#### [Task]
Find the word "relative" in the records below. List each line containing it.

Supplied data START

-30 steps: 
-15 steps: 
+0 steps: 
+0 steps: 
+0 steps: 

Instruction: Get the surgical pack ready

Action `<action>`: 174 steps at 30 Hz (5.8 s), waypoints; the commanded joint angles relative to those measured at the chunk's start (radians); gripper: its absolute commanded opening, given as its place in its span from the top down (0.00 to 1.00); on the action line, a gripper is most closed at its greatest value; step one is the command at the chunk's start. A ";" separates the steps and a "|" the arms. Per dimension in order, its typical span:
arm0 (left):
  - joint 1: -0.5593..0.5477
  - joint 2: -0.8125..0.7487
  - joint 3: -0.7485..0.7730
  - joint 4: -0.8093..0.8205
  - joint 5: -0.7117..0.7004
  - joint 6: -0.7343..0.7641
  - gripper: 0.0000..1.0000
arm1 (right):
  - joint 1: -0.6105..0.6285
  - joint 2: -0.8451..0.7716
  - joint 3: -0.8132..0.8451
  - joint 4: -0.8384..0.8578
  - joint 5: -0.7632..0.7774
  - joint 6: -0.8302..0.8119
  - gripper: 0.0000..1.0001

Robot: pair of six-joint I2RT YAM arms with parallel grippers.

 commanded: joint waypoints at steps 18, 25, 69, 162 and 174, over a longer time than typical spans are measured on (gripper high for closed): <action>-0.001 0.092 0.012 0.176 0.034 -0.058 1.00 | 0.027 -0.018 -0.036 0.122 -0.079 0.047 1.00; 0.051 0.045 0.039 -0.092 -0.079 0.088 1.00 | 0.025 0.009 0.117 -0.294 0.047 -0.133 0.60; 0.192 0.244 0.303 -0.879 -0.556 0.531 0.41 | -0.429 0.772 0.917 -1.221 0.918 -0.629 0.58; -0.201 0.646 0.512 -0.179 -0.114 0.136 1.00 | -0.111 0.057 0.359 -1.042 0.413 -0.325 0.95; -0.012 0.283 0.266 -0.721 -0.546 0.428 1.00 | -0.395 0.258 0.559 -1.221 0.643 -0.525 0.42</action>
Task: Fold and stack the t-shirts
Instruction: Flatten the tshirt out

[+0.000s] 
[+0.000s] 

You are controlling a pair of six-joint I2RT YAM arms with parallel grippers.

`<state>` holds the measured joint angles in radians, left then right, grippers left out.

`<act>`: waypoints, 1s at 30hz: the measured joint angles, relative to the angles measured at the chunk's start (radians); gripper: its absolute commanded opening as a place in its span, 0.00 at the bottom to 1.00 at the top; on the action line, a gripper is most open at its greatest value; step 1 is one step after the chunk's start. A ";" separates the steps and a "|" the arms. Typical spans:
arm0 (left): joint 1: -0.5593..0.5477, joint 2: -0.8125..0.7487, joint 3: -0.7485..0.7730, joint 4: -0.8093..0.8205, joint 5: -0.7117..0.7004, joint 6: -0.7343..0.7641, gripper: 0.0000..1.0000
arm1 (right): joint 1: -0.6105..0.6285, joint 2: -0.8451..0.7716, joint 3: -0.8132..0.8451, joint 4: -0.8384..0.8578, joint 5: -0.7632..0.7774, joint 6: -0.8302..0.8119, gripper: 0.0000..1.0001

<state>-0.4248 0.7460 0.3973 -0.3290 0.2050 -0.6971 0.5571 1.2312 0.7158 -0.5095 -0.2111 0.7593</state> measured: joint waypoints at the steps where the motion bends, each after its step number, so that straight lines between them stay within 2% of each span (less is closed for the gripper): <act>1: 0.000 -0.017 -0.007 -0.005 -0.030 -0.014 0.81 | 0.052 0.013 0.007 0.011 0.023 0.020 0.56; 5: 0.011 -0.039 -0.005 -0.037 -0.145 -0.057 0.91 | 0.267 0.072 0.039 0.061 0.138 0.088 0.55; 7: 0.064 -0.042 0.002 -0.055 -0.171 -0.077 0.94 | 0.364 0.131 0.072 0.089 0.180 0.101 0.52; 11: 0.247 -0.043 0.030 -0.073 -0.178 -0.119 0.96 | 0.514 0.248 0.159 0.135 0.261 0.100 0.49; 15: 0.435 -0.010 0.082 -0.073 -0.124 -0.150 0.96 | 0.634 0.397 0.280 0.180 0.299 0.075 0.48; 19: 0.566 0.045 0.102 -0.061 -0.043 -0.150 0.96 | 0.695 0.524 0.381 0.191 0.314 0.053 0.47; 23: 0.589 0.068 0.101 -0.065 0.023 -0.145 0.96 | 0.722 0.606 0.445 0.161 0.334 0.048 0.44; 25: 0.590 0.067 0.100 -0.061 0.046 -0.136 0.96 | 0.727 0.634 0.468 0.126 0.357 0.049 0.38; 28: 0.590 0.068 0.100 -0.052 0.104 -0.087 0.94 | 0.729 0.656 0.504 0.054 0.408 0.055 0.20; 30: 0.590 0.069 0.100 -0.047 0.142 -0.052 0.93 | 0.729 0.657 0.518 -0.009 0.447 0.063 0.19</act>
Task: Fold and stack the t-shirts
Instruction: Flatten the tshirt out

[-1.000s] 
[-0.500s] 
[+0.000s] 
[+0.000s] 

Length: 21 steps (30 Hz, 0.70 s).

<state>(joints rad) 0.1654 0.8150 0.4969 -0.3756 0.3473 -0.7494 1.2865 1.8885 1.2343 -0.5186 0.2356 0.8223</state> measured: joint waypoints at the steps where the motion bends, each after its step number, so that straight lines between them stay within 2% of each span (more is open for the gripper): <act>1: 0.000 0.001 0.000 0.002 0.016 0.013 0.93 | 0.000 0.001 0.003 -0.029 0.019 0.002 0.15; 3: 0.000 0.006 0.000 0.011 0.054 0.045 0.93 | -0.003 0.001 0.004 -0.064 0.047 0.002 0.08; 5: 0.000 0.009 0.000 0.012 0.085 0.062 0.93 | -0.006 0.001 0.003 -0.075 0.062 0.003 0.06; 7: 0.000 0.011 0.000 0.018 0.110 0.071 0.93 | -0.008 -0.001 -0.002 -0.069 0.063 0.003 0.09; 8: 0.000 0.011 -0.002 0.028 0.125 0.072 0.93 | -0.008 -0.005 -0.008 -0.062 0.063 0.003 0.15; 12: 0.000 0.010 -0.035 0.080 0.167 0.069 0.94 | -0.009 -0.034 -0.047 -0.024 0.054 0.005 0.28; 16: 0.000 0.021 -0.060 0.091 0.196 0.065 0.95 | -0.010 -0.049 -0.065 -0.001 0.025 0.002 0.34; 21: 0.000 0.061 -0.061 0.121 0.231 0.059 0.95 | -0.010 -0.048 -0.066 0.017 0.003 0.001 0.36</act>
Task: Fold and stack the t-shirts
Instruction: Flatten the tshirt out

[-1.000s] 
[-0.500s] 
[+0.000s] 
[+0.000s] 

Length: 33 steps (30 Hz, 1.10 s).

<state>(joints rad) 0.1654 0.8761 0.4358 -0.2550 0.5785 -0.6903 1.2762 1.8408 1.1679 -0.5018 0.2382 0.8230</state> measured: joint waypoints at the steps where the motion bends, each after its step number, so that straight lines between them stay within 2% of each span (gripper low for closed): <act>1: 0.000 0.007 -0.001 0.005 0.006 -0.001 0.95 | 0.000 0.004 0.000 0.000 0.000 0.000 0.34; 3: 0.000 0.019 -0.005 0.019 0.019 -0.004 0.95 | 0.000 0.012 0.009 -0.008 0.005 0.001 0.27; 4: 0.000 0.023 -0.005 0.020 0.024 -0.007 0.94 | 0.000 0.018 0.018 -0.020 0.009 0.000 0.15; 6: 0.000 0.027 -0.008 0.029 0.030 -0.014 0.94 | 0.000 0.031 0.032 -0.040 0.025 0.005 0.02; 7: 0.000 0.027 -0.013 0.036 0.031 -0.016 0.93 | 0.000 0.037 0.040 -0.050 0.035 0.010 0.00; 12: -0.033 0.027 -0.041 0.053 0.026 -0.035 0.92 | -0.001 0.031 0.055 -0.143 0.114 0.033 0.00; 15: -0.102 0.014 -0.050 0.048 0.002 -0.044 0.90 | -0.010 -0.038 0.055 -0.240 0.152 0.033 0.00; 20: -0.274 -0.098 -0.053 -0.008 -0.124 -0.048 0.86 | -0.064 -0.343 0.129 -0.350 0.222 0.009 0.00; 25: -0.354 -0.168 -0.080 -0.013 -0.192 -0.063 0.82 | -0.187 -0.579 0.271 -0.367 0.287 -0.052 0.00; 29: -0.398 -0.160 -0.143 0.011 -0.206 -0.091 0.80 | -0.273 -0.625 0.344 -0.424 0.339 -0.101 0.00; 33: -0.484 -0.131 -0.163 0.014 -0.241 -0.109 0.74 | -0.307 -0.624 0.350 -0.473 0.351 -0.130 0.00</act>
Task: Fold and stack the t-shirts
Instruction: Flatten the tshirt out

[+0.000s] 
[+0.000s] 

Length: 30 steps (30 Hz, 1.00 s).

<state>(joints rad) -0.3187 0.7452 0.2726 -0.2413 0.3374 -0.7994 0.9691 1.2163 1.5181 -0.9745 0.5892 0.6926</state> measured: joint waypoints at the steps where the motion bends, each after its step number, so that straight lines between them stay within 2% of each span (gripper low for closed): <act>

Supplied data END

#### [Response to this exercise]
Action `<action>`: 174 steps at 30 Hz (5.8 s), waypoints; the commanded joint angles relative to those measured at the chunk's start (radians); gripper: its absolute commanded opening, given as its place in its span from the top down (0.00 to 1.00); on the action line, a gripper is most closed at its greatest value; step one is the command at the chunk's start. A ";" separates the steps and a "|" the arms. Per dimension in order, its typical span:
`<act>`: waypoints, 1s at 30hz: the measured joint angles, relative to the angles measured at the chunk's start (radians); gripper: its absolute commanded opening as a place in its span, 0.00 at the bottom to 1.00 at the top; on the action line, a gripper is most open at its greatest value; step 1 is one step after the chunk's start. A ";" separates the steps and a "|" the arms. Typical spans:

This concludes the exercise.